About this exercise: Below are some records. Count the lines with "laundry" in them and give nothing but the total.
*** Opening Exercise data ***
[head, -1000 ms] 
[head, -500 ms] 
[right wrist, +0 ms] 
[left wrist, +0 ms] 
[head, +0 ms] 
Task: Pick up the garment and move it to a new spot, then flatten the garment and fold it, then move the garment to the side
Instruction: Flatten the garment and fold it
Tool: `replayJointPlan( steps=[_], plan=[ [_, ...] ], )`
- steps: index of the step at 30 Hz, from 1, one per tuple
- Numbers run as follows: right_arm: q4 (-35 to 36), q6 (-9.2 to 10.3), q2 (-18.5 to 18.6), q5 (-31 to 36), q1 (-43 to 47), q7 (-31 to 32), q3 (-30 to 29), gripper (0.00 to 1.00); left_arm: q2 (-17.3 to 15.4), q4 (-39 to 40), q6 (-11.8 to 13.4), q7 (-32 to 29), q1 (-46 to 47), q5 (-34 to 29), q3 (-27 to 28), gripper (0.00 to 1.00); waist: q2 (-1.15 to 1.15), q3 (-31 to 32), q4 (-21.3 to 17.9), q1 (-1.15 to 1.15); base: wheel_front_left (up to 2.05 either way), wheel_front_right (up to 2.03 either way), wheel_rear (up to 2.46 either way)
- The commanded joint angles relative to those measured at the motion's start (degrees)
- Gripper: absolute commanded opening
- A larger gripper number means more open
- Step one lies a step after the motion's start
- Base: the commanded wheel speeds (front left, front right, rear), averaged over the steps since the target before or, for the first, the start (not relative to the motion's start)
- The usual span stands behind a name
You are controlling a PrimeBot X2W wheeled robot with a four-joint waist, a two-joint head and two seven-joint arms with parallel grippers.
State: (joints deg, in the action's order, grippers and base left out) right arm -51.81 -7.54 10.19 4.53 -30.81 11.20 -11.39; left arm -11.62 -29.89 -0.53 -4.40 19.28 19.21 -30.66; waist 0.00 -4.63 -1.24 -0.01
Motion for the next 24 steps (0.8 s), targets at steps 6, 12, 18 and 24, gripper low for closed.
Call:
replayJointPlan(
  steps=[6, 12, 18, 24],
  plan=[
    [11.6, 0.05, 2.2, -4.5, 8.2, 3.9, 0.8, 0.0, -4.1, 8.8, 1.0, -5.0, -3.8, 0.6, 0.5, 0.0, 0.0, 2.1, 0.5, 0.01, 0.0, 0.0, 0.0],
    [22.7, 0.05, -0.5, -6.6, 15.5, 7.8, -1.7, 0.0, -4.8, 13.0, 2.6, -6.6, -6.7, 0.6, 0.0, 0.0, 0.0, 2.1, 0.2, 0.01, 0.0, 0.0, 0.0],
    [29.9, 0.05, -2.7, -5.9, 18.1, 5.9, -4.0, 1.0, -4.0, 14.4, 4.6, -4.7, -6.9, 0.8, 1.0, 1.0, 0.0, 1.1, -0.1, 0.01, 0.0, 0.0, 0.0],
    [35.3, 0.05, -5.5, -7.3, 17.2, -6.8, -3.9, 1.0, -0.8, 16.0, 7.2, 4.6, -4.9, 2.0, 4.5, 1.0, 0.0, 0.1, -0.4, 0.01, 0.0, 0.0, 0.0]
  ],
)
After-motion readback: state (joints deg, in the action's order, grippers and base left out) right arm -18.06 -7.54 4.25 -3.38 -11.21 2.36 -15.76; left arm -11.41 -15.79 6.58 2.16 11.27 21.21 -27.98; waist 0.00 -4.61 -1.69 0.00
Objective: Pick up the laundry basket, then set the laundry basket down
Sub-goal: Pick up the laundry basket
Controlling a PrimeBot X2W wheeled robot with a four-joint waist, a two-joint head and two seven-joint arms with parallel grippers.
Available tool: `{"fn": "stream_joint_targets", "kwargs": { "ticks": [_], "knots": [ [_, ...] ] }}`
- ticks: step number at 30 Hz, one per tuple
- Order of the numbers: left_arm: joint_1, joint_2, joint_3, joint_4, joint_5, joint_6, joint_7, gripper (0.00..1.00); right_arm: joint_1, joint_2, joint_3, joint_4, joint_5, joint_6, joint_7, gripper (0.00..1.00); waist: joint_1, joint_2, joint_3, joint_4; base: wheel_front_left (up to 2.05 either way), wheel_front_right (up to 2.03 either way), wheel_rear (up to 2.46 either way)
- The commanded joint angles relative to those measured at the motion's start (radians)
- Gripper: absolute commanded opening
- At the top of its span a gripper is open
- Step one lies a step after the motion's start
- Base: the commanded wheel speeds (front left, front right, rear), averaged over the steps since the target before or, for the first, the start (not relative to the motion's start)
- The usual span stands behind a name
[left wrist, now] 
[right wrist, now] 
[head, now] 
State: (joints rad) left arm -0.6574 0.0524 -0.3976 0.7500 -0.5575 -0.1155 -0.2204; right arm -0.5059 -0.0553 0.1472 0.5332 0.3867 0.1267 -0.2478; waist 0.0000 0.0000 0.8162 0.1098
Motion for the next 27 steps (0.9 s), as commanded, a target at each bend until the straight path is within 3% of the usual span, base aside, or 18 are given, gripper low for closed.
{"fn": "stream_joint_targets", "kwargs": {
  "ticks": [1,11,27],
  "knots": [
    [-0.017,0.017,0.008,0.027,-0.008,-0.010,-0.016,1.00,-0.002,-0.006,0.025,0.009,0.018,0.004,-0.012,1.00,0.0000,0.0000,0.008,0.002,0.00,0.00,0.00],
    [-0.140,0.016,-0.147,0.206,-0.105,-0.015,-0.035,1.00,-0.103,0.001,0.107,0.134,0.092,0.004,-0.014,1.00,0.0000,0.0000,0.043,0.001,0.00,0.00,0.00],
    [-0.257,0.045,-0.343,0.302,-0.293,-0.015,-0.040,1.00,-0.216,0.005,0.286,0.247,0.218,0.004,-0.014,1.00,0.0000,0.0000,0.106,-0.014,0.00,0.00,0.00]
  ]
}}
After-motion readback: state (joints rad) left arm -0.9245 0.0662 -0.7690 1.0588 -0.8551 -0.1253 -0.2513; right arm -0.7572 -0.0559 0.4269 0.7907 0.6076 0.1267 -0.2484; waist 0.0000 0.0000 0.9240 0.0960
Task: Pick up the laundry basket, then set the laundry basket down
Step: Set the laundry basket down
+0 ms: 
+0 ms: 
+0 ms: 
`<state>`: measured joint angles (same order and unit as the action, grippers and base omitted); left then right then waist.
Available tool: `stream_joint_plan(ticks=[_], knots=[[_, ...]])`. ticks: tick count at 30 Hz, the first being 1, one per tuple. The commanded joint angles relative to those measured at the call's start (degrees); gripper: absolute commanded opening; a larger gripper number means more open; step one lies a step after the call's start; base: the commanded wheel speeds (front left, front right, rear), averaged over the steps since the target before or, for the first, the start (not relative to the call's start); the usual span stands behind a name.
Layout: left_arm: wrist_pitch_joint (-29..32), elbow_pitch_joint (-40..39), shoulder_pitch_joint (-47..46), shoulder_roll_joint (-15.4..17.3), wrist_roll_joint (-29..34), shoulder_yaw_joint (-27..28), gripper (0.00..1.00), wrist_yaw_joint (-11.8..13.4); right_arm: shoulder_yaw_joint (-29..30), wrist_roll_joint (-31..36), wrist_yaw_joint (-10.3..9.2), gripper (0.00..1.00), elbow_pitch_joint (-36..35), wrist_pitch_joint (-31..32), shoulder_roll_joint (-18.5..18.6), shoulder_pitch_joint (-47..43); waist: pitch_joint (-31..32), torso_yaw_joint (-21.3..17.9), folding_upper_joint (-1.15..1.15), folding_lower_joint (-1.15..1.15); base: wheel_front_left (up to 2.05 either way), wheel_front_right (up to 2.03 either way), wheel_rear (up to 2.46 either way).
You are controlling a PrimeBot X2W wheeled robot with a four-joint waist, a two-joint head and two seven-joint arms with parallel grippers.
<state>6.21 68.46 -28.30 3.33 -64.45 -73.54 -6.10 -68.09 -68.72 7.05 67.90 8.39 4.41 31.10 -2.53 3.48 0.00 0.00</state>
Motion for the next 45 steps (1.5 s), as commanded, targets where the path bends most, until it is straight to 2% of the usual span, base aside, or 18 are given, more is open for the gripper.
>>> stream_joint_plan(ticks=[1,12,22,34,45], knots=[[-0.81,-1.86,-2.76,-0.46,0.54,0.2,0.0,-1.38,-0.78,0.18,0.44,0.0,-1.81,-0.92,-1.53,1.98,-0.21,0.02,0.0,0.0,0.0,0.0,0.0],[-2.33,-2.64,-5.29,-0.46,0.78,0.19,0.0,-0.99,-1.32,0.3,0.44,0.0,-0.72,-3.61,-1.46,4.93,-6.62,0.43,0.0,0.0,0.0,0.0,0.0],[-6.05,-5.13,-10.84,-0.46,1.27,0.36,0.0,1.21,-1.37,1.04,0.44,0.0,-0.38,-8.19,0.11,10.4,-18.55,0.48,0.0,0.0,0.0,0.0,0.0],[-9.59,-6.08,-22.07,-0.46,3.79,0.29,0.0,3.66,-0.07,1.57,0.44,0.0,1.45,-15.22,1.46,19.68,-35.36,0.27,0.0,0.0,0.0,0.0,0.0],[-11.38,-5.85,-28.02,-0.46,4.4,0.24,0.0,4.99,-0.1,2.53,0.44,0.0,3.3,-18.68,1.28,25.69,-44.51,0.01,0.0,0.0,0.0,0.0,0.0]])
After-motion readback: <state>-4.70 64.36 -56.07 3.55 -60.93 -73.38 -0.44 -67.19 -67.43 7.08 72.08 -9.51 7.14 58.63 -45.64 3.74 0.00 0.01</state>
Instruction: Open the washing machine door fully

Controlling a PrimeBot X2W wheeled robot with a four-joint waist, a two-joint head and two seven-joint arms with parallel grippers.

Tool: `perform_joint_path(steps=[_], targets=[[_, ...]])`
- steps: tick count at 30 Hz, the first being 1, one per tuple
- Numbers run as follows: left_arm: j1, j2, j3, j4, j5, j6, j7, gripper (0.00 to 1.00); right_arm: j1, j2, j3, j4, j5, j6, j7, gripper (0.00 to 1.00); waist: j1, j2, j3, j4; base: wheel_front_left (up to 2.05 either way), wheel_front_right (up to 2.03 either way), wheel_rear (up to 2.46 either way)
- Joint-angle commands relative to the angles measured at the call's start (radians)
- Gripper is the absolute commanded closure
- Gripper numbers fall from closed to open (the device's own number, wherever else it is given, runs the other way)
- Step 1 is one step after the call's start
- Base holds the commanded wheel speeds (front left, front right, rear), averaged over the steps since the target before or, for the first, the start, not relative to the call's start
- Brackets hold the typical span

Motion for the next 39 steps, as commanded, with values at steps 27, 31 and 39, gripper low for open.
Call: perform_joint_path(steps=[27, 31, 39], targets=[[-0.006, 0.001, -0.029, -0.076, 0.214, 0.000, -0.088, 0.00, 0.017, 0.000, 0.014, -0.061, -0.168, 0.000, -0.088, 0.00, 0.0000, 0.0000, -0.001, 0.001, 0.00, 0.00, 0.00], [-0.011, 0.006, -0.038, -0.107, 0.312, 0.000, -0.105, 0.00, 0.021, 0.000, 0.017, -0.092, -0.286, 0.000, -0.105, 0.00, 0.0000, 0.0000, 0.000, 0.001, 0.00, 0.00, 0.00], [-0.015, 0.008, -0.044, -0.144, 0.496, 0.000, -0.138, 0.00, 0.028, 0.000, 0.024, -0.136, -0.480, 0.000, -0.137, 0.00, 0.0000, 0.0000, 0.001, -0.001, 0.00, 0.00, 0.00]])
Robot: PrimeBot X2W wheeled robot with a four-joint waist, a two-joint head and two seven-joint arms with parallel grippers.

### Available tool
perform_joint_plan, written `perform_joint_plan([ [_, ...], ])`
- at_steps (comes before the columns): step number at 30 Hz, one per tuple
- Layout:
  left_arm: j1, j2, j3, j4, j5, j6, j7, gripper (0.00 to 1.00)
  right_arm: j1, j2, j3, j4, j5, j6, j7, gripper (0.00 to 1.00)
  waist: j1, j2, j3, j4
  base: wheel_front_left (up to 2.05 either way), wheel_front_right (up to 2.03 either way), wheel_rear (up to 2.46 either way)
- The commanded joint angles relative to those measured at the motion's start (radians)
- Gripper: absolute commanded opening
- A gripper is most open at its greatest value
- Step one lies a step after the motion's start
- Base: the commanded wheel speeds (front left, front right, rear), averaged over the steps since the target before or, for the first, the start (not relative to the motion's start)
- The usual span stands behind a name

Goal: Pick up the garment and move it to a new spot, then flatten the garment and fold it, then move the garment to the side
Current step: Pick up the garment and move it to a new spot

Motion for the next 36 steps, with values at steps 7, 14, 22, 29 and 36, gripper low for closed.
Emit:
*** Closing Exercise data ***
Solution to the exercise: 4